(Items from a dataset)
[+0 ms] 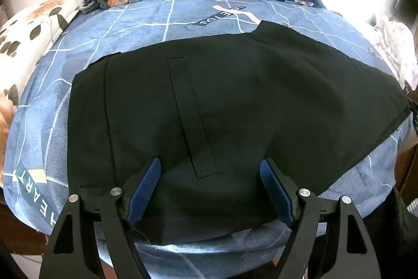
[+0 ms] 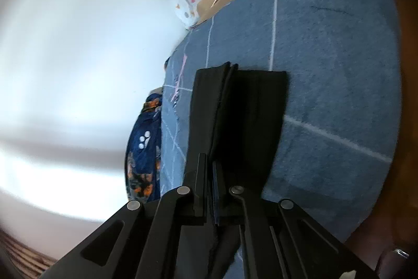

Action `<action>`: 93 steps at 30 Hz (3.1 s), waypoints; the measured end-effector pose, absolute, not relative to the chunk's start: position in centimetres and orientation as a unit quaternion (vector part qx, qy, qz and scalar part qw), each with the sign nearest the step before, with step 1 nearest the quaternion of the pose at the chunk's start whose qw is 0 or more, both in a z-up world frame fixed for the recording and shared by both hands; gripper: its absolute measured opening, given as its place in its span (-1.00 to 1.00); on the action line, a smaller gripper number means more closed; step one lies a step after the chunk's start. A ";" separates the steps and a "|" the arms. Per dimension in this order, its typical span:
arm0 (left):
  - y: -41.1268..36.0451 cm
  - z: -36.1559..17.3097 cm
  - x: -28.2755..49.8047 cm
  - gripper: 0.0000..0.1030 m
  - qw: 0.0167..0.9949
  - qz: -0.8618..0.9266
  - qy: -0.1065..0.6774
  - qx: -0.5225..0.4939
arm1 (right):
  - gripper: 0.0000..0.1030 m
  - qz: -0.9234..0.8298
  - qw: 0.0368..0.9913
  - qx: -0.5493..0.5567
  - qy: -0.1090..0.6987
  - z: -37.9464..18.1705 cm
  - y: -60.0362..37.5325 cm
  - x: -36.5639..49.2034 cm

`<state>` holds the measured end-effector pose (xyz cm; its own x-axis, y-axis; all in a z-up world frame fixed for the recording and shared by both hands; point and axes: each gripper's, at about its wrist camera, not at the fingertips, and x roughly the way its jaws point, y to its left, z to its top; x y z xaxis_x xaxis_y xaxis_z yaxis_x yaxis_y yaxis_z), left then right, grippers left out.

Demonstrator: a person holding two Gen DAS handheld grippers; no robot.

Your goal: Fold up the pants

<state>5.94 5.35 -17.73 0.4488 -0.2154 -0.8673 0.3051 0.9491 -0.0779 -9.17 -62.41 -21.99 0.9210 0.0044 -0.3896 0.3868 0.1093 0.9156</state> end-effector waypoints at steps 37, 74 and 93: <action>5.2 -17.8 5.5 0.70 0.845 -0.193 0.494 0.070 | -0.52 -0.153 0.726 0.647 0.178 -21.7 -63.9 -13.0; 7.7 -16.0 4.0 0.70 0.863 -0.161 0.475 -0.067 | -0.26 -0.107 0.745 0.637 0.168 -22.4 -65.0 -8.8; 18.3 -11.7 3.6 0.70 0.901 -0.018 0.413 -0.130 | -0.84 -0.166 0.764 0.590 0.201 -22.0 -64.7 -7.7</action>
<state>3.63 18.26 -11.66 0.6590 -0.1403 -0.7389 -0.0748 0.9654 -0.2500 -7.70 -64.73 -22.04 0.8642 -0.0175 -0.5029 0.4909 0.2484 0.8350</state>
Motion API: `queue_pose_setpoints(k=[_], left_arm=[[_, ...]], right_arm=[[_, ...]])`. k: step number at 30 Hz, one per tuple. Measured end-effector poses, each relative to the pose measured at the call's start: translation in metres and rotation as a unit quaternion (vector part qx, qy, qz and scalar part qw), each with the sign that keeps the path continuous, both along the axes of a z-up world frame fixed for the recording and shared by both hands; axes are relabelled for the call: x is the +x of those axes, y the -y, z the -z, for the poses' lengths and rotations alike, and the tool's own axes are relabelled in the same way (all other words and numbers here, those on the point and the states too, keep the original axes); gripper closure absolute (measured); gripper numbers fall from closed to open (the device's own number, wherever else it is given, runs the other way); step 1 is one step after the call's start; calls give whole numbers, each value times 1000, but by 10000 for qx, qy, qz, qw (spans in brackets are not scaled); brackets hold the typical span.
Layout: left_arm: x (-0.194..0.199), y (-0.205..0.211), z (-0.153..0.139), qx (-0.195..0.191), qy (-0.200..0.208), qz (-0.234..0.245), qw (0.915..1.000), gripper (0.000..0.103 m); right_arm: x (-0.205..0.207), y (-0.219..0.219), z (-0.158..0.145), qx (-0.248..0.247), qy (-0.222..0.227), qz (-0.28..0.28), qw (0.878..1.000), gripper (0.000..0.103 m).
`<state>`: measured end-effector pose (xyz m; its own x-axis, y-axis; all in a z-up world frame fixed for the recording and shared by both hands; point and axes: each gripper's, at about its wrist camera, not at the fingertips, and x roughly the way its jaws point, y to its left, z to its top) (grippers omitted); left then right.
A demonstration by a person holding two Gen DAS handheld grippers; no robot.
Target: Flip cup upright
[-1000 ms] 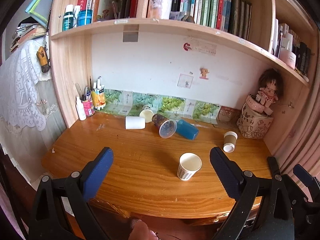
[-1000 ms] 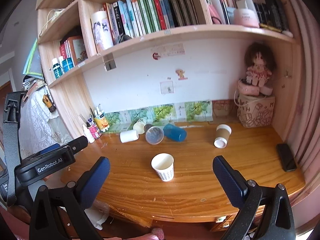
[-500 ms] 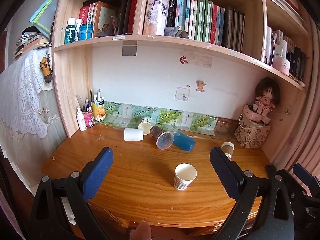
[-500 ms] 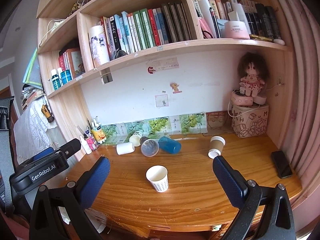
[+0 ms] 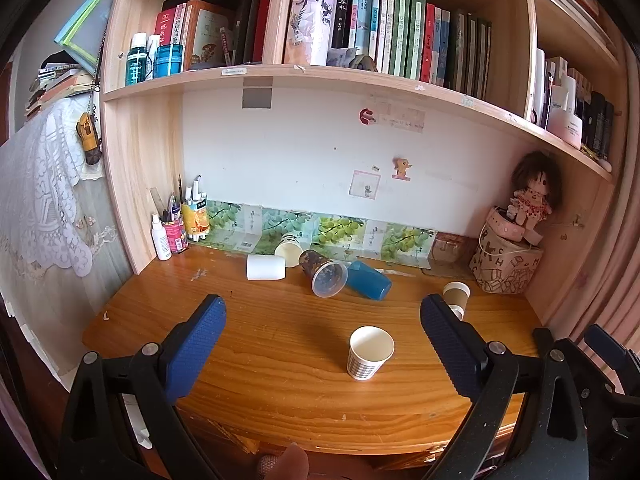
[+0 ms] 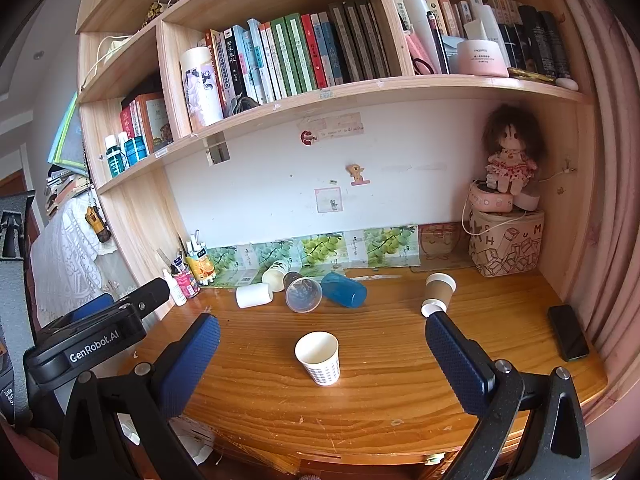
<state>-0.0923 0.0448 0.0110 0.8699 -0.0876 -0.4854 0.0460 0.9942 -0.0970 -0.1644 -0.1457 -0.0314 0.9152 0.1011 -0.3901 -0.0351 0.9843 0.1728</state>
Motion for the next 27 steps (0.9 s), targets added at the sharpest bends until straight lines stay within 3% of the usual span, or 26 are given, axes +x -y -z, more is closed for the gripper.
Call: queue_pose_setpoints(k=[27], left_arm=[[1,6,3,0,-96,-74,9999,4]], right_arm=[[5,1,5,60,-98,-4,9999,0]])
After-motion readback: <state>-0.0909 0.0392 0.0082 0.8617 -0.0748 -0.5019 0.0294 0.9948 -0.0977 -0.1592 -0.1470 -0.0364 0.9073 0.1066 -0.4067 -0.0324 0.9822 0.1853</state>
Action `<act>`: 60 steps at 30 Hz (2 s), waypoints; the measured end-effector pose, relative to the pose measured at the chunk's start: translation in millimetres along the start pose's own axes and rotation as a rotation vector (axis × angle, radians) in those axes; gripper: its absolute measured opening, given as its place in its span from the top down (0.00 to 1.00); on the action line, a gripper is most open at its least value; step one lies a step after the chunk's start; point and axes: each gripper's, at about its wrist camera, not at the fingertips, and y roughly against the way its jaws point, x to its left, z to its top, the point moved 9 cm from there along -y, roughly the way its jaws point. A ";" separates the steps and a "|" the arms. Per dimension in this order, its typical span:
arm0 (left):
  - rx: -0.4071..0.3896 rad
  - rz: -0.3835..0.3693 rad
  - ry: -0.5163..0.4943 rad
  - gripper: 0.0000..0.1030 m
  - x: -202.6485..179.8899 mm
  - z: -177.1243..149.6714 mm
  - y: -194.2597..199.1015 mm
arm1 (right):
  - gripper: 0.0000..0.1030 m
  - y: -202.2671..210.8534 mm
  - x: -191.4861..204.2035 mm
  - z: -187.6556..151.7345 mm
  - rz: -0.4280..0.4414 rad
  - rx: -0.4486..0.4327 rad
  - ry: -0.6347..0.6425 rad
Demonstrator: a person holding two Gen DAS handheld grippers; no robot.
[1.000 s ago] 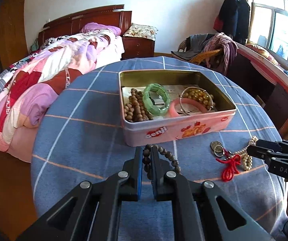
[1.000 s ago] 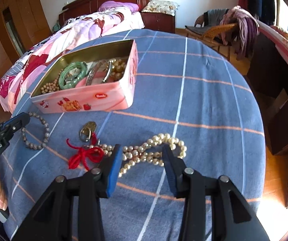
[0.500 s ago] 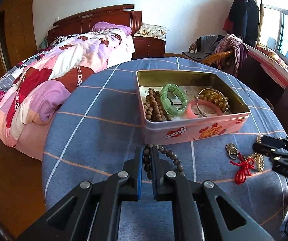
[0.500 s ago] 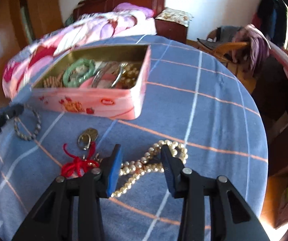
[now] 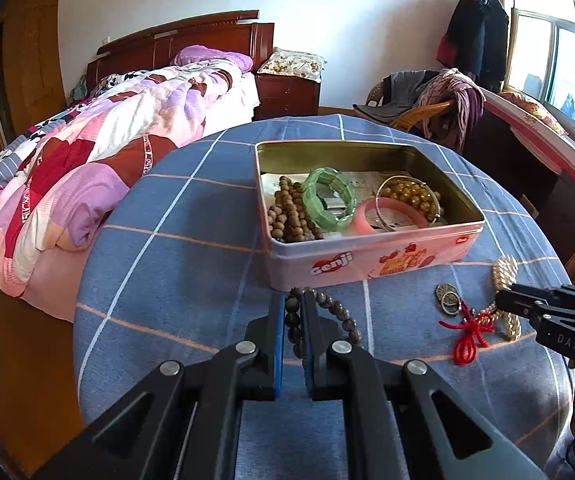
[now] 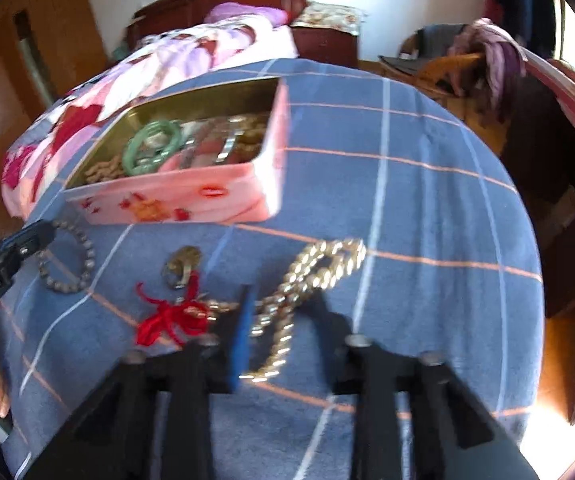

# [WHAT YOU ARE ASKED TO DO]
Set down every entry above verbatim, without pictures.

# [SOLUTION TO THIS EXERCISE]
[+0 ms] 
[+0 ms] 

Action `<action>`: 93 steps at 30 Hz (3.1 s), waypoints; the measured end-effector pose, absolute, not relative to the chunk's start: position in centimetres and orientation as a unit quaternion (vector part qx, qy, qz and scalar part qw), each with the sign nearest the step before, with step 1 nearest the quaternion of the pose at the chunk's start whose qw is 0 or more, both in a z-up world frame fixed for the recording and shared by both hands; gripper: its absolute measured opening, given as its place in its span (-1.00 to 1.00); on the action line, a smaller gripper number means more closed; step one lies a step after the chunk's start. A ";" separates the steps and a "|" the arms. Per dimension in this order, its typical span:
arm0 (left):
  - y: -41.1268..36.0451 cm
  - z: -36.1559..17.3097 cm
  - x: -28.2755..49.8047 cm
  - gripper: 0.0000..0.1030 m
  - qw: 0.0167..0.9949
  - qz: -0.8618..0.9266
  - qy: -0.1065..0.6774
  - qx: -0.5225..0.4939
arm1 (right):
  - gripper: 0.0000..0.1030 m
  - qz: -0.9234..0.8298
  - qw: 0.0368..0.9913
  - qx: -0.5493..0.5567
  - qy: -0.1090..0.6987
  - z: -37.9464..18.1705 cm
  - y: -60.0362..37.5325 cm
  - x: -36.5639..49.2034 cm

`<state>` holds the measured end-effector pose (xyz cm; its own x-axis, y-axis; all in a z-up world frame fixed for the recording and shared by both hands; point and axes: each gripper's, at about its wrist camera, not at the fingertips, and x roughly the way its jaws point, y to its left, z to its top; x y z xaxis_x xaxis_y xaxis_z yaxis_x yaxis_y yaxis_z), left then right, grippers left out.

Demonstrator: a person holding two Gen DAS handheld grippers; no robot.

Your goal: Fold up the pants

<state>5.94 5.35 -17.73 0.4488 -0.2154 -0.8673 0.3051 0.9491 -0.0779 -9.17 -62.41 -21.99 0.9210 0.0044 -0.3896 0.3868 0.1093 0.9156</state> end-effector waypoints at steps 37, 74 and 93: <action>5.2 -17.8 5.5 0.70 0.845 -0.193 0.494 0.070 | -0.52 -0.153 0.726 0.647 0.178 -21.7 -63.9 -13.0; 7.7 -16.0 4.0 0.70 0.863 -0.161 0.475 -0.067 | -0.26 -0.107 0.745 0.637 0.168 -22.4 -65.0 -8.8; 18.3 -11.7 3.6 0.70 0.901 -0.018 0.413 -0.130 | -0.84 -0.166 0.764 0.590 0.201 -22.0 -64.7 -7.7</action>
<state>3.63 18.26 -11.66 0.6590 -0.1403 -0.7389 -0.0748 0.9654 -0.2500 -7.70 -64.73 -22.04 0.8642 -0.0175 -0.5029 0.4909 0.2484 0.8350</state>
Motion API: `queue_pose_setpoints(k=[_], left_arm=[[_, ...]], right_arm=[[_, ...]])`. k: step number at 30 Hz, one per tuple. Measured end-effector poses, each relative to the pose measured at the call's start: translation in metres and rotation as a unit quaternion (vector part qx, qy, qz and scalar part qw), each with the sign that keeps the path continuous, both along the axes of a z-up world frame fixed for the recording and shared by both hands; axes are relabelled for the call: x is the +x of those axes, y the -y, z the -z, for the poses' lengths and rotations alike, and the tool's own axes are relabelled in the same way (all other words and numbers here, those on the point and the states too, keep the original axes); gripper closure absolute (measured); gripper numbers fall from closed to open (the device's own number, wherever else it is given, runs the other way); step 1 is one step after the call's start; calls give whole numbers, each value times 1000, but by 10000 for qx, qy, qz, qw (spans in brackets are not scaled); brackets hold the typical span.
Layout: left_arm: x (-0.194..0.199), y (-0.205..0.211), z (-0.153..0.139), qx (-0.195..0.191), qy (-0.200..0.208), qz (-0.234..0.245), qw (0.915..1.000), gripper (0.000..0.103 m); right_arm: x (-0.205..0.207), y (-0.219..0.219), z (-0.158..0.145), qx (-0.248..0.247), qy (-0.222..0.227), qz (-0.28..0.28), qw (0.878..1.000), gripper (0.000..0.103 m).
`<state>`: measured end-effector pose (xyz m; its own x-axis, y-axis; all in a z-up world frame fixed for the recording and shared by both hands; point and axes: each gripper's, at about its wrist camera, not at the fingertips, and x roughly the way its jaws point, y to its left, z to its top) (grippers omitted); left then right.
A demonstration by a person holding two Gen DAS handheld grippers; no robot.
Target: Flip cup upright
[-1000 ms] 
[-1000 ms] 
[-500 ms] 
[-500 ms] 
[+0 ms] 
[+0 ms] 
<state>-0.0923 0.0448 0.0110 0.8699 -0.0876 -0.4854 0.0460 0.9942 -0.0970 -0.1644 -0.1457 -0.0314 0.9152 0.1011 -0.3901 -0.0351 0.9843 0.1728</state>
Motion for the next 27 steps (0.9 s), targets added at the sharpest bends until straight lines stay within 3% of the usual span, or 26 are given, axes +x -y -z, more is closed for the gripper.
Call: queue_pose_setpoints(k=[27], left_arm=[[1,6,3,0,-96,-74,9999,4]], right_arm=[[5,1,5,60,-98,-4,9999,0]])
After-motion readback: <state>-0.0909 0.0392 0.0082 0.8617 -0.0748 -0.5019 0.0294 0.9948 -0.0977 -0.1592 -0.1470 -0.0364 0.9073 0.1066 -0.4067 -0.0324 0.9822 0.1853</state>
Action `<act>`: 60 steps at 30 Hz (2 s), waypoints; the measured end-effector pose, relative to the pose measured at the chunk's start: translation in millimetres along the start pose's own axes and rotation as a rotation vector (axis × angle, radians) in those axes; gripper: its absolute measured opening, given as its place in its span from the top down (0.00 to 1.00); on the action line, a gripper is most open at its least value; step one lies a step after the chunk's start; point and axes: each gripper's, at about its wrist camera, not at the fingertips, and y roughly against the way its jaws point, x to its left, z to its top, the point moved 9 cm from there along -y, roughly the way its jaws point. A ";" separates the steps and a "|" the arms. Per dimension in this order, its typical span:
arm0 (left):
  - rx: -0.4071..0.3896 rad
  - rz: -0.3835..0.3693 rad
  - ry: -0.5163..0.4943 rad
  - gripper: 0.0000..0.1030 m
  - x: -202.6485..179.8899 mm
  - z: -177.1243..149.6714 mm
  - y: -194.2597..199.1015 mm
arm1 (right):
  - gripper: 0.0000..0.1030 m
  - y: -202.2671..210.8534 mm
  - x: -191.4861..204.2035 mm
  - z: -187.6556..151.7345 mm
  - rz: -0.4280..0.4414 rad
  - rx: -0.4486..0.4327 rad
  - ry: -0.6347..0.6425 rad
Demonstrator: a person holding two Gen DAS handheld grippers; no robot.
[1.000 s ago] 
[1.000 s ago] 
[0.500 s ago] 
[0.500 s ago] 
[now] 
[now] 

The output shown is complete.